Julius Grower (left), a law fellow at St Hugh’s College, formulated the idea for the letter, The Times UK reported Monday. Grower asked John Maier, 26, a Ph.D. student and lecturer at Balliol College, to write a draft.

Then Grower and Maier finalized the missive and “shared it with academics they believed would be sympathetic to the cause of free speech, and it received endorsements from prominent dons such as Dawkins and Nigel Biggar,” according to The Times.

“The signatories are not just the big names at university, but there are all sorts of academics on there,” Maier told the paper. “I don’t think the people protesting against Kathleen have actually read her work.”

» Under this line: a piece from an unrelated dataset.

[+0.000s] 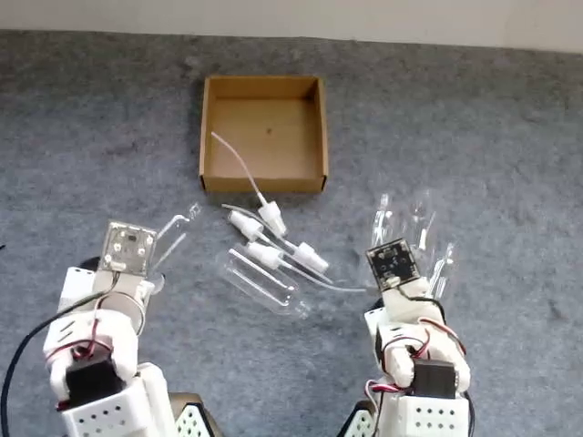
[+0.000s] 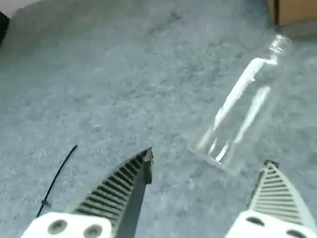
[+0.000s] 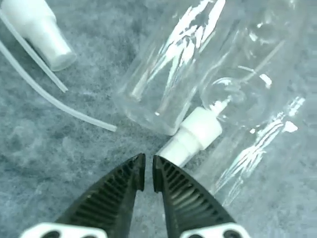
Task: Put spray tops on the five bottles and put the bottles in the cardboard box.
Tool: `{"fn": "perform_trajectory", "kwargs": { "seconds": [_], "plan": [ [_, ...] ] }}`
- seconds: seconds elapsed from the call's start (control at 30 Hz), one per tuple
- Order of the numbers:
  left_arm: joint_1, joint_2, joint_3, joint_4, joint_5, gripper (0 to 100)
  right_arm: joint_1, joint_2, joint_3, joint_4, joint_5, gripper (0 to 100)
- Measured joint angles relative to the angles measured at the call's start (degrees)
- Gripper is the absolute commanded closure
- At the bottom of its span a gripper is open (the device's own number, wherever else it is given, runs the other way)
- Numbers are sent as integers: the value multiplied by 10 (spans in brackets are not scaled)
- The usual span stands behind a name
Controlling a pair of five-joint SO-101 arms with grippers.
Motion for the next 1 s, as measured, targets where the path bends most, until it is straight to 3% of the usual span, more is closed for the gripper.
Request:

“If we allow groups of people to control what views are allowed to be heard then that is a completely intolerable state of affairs,” he continued. “If people do not like her views then they should engage in protest, not try to silence her views.”

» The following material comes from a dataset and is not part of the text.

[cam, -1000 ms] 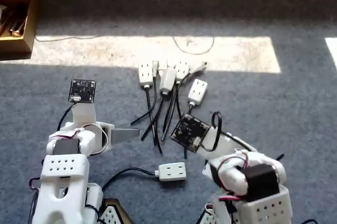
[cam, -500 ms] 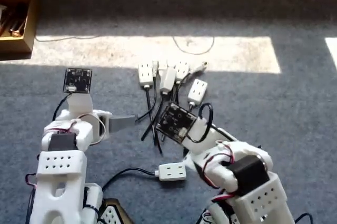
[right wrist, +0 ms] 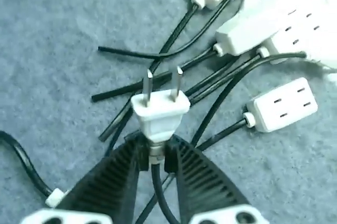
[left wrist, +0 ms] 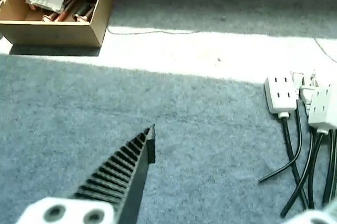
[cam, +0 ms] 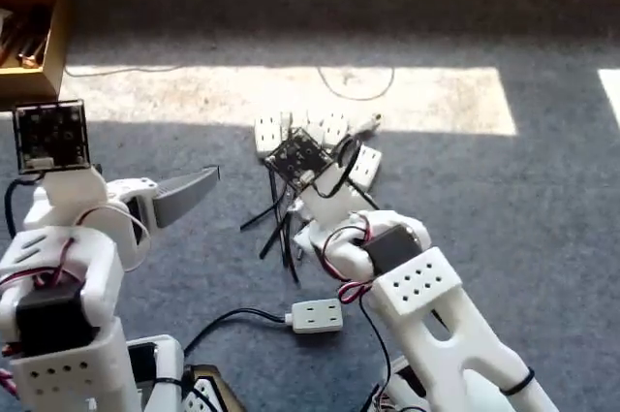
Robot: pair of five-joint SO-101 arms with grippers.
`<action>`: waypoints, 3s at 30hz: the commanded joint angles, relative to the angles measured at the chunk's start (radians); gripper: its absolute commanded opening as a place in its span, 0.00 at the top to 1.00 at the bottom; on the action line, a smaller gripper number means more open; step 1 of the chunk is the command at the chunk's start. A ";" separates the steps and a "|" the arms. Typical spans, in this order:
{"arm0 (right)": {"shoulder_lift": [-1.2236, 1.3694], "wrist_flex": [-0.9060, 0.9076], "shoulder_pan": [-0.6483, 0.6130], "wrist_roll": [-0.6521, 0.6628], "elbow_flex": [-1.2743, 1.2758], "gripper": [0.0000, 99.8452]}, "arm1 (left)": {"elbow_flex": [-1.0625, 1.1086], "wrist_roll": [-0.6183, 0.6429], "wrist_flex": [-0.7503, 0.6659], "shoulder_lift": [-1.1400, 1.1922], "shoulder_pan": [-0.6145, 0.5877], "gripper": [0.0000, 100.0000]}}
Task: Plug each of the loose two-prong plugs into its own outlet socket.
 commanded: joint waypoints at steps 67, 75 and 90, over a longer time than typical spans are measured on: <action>-0.157 0.414 -0.456 -0.034 -0.019 0.99 | 0.716 0.086 -0.327 -0.429 -0.042 0.47; -0.318 0.266 -0.509 -0.029 0.282 0.97 | 0.717 0.086 -0.327 -0.427 -0.042 0.47; -0.268 -0.050 -0.507 -0.311 0.464 0.74 | 0.717 0.086 -0.328 -0.427 -0.041 0.47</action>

Jeff McMahan (right), another signatory and a moral philosophy professor at Corpus Christi College, told The Times the groupthink of those who would cancel Stock reminded him of the racism he saw during his childhood in South Carolina.

“Where I grew up was deeply entrenched with racism and that came about from people just doing what everyone else was doing in relation to their treatment of black people,” McMahon told the paper.

“This has parallels because people want to be seen to be doing what social media tells them is the right thing to do,” he said. “I am about as left wing as you get but I just cannot understand the contemporary left. I find it incredible that the people advocating to silence critical views are the left.”

“On the face of it, I’m a Catholic from a Muslim country and by the standards of modern politics I shouldn’t be on Kathleen’s side,” French lecturer Marie Daouda (left) at Oriel College, Oxford, told The Times. 

“But I think we’d be in a very, very sad world if she cannot say what she thinks and if I cannot say what I think and if we don’t get the chance to discuss what we can agree and disagree about,” she said.

“The great sadness is it would be considered hate speech for me to say that women don’t have penises,” she said.

In September 2021, Daouda described to The College Fix her involvement in the group “History Reclaimed,” which opposes “the use of history for political purposes.”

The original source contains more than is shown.